DES/BRS/DCB - DES/BRS/DCB
PCI To Saphenous Vein Graft
Ting Yuen Beh1, Rohith Stanislaus1, Azlan Hussin1
National Heart Institute, Malaysia1,
This is a 78 years old lady with history of coronary artery bypass surgery done in 2007. She had LIMA-LAD and sequential SVG to right posterior descending artery and obtuse marginal artery. She presented with acute angina while at rest with no signs of heart failure. Haemodynamics were stable with no pulmonary congestion. ECG showed ST depression V4-V6 and raised troponin T. She was diagnosed as non ST elevation myocardial infarction and admitted for stabilization.
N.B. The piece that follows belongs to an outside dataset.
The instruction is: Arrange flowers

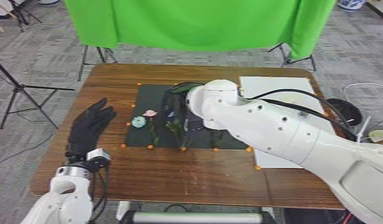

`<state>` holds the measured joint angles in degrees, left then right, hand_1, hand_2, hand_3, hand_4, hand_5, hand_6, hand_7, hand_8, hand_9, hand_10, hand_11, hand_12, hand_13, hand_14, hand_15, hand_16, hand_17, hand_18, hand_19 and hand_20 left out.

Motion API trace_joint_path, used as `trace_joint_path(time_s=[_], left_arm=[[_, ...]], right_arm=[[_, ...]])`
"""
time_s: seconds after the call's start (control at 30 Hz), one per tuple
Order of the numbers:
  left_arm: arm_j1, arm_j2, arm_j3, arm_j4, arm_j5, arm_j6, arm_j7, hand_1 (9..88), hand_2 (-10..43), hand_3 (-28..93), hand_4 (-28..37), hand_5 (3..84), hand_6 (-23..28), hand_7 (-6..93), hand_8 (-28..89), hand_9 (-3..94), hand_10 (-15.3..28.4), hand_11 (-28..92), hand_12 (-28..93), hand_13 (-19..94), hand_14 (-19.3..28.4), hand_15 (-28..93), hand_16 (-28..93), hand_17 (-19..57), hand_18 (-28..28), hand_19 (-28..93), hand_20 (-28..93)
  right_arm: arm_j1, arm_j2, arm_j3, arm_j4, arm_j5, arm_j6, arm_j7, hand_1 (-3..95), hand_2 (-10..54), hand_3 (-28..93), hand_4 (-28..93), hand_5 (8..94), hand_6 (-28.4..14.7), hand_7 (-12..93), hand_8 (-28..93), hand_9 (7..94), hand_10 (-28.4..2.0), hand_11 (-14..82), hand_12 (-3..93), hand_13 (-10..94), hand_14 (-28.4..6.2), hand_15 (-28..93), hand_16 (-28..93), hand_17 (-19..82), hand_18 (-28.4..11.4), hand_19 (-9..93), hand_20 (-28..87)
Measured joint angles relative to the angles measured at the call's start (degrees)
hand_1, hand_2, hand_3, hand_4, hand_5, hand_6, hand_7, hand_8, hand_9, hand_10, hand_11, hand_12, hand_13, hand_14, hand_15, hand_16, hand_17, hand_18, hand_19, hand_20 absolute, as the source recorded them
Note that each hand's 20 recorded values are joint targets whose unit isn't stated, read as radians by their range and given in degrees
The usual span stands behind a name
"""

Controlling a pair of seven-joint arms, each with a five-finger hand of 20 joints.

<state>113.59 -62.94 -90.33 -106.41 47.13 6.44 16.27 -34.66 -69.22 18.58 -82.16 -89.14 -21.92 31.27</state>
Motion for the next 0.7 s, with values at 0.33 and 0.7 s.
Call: trace_joint_path(time_s=[0.33,0.7], left_arm=[[0.21,0.00,-0.16,-0.08,0.02,0.02,-0.06,20.7,-9.5,72,-28.3,44.0,0.7,13.2,-7,43.8,12.7,17,12,35,16.7,15,2,5.8,12.0,3,17],[0.28,-0.02,-0.20,-0.09,0.06,0.02,-0.20,21.1,-9.5,72,-28.3,44.3,-0.4,13.9,-8,43.9,12.6,17,12,35,16.7,15,2,5.7,12.1,3,17]], right_arm=[[0.39,-0.07,1.45,0.03,2.02,-7.89,1.49,27.2,-9.5,67,-14,45.0,5.6,12,-11,51.7,-20.4,5.6,7.3,92,-4.1,47,28,62,-13.0,93,35],[0.63,0.33,3.32,-1.25,3.53,-7.98,1.65,27.1,-9.5,66,-15,35.0,6.5,11,-11,50.6,-21.1,5.3,7.0,91,-4.4,46,28,62,-12.9,93,34]])
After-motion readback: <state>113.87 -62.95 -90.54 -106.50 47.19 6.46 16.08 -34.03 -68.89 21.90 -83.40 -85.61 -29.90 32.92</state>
ECG showed sinus rhythm with ST depression over V4-V6
troponin T 47 pg/ml
Echocardiography showed LVEF 47% with areas of hypokinesia left system.mpg RCA.mpg
Right femoral artery punctured with 6F sheath and diagnostic catheters (JR 3.5/6F and JL 4/6F)) were used during diagnostic shots. PCI to SVG was performed using guiding JR 3.5/6F and guide extension Guidezilla II . Runthrough wire crossed the lesion in SVG smoothly. The lesion was predilated with scoring balloon 2.0/10mm (up to 12 atm) and the balloon opened up well. We decided to stent with drug eluting stent 2.75/18mm, deployed at nominal pressure. The stent was then post dilated with non compliant balloon 3.0/10mm, up to 12 atm pressure.Final shots showed good result with TIMI 3 flow and no stent edge dissection seen. cau (final).mpg
This case illustrates a case of post coronary artery bypass graft patient who presented with acute coronary syndrome. Coronary angiography showed severe disease in her native coronaries and severe stenosis at the saphenous vein graft to right posterior descending artery. The native coronaries are deemed difficult to revascularize as compared to the graft. Therefore, we proceeded with percutaneous coronary intervention to the saphenous vein graft using drug eluting stent without any complications. The patient recovered well and remained asymptomatic till today.